Your task is to copy the lines of the data below from the line holding "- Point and" through the line holding "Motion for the", inclusive, exactly and with nothing added.

───── DATASET EXTRACT ─────

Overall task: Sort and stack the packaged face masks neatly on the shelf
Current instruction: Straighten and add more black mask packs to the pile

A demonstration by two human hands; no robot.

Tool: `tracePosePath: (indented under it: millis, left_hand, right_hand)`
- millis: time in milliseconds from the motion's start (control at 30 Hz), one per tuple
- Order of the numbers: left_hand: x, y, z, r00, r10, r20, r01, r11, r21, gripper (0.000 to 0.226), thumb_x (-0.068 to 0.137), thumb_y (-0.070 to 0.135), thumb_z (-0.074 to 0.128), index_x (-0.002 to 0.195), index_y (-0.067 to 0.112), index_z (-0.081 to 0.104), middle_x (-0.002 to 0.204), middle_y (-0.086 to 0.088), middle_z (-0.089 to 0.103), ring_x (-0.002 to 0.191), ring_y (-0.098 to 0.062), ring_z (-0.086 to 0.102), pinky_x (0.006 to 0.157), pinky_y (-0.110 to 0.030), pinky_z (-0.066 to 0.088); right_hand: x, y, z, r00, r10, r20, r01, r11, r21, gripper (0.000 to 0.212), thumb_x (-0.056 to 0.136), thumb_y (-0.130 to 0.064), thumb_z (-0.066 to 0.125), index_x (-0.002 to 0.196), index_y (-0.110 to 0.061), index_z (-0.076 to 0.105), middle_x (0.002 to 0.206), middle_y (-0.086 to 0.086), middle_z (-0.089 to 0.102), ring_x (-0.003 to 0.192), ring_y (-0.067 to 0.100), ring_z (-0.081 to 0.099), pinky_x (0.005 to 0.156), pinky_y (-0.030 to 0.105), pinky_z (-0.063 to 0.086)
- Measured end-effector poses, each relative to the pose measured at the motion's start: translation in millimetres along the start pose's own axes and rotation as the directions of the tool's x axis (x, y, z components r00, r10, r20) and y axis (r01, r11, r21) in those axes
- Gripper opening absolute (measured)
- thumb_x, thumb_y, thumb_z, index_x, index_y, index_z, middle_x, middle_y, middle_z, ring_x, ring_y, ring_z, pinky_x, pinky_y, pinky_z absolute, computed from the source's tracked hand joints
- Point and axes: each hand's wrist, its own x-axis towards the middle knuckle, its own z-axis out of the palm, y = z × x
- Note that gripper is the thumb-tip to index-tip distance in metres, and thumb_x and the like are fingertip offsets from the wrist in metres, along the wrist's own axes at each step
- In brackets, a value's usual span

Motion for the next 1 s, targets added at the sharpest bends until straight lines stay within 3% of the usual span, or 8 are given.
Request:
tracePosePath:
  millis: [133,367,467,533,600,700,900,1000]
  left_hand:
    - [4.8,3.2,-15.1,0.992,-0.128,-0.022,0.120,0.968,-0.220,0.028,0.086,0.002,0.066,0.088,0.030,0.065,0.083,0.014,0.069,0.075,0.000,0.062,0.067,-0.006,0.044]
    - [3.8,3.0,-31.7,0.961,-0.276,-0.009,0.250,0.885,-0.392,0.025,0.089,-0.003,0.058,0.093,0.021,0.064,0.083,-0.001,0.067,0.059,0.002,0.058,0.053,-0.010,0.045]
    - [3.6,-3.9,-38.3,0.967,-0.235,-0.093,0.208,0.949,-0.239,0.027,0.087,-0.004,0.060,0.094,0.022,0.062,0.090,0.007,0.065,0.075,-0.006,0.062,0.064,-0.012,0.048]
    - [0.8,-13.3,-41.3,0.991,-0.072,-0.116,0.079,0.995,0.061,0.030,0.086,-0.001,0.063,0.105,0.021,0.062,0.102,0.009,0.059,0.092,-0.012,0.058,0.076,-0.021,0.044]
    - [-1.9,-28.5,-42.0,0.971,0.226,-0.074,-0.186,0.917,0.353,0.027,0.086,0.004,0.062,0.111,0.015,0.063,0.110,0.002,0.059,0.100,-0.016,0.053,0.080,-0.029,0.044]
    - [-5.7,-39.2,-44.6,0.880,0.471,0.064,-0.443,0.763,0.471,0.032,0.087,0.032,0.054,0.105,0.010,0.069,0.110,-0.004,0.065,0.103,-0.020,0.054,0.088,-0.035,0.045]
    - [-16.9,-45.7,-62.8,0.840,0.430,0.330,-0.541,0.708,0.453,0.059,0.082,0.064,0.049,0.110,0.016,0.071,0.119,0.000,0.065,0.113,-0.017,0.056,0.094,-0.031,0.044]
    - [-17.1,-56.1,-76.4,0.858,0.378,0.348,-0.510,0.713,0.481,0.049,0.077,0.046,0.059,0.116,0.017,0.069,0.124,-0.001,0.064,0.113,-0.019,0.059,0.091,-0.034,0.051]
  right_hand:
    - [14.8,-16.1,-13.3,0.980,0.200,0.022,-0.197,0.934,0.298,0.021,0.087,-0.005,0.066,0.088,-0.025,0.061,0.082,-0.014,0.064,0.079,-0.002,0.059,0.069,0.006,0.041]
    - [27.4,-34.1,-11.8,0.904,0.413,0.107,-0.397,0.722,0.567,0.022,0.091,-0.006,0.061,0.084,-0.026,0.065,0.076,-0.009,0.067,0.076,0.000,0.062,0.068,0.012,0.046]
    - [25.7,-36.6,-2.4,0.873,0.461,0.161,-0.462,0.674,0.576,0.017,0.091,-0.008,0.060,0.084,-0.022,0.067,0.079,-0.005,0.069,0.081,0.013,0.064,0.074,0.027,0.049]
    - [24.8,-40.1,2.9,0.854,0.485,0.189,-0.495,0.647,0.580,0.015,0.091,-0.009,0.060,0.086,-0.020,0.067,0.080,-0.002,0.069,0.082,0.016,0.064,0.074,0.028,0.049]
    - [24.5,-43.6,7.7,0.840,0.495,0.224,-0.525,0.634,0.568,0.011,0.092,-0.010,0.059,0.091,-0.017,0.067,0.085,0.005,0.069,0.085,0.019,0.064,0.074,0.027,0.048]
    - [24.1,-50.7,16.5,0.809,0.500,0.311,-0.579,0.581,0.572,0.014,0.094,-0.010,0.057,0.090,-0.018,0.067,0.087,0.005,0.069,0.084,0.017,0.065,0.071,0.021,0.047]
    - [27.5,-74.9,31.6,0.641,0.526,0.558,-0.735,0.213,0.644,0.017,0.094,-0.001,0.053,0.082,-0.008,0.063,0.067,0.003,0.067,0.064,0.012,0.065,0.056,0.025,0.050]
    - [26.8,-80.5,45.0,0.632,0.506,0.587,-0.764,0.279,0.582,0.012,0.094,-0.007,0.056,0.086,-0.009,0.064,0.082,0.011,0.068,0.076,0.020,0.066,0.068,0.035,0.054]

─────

= REPLY TO THE EXERCISE =
- Point and axes: each hand's wrist, its own x-axis towards the middle knuckle, its own z-axis out of the palm, y = z × x
- Note that gripper is the thumb-tip to index-tip distance in metres, and thumb_x and the like are fingertip offsets from the wrist in metres, along the wrist's own axes at each step
- In brackets, a value's usual span

Motion for the next 1 s, targets added at the sharpest bends until straight lines stay within 3% of the usual span, or 8 are given.

The reply is now complete.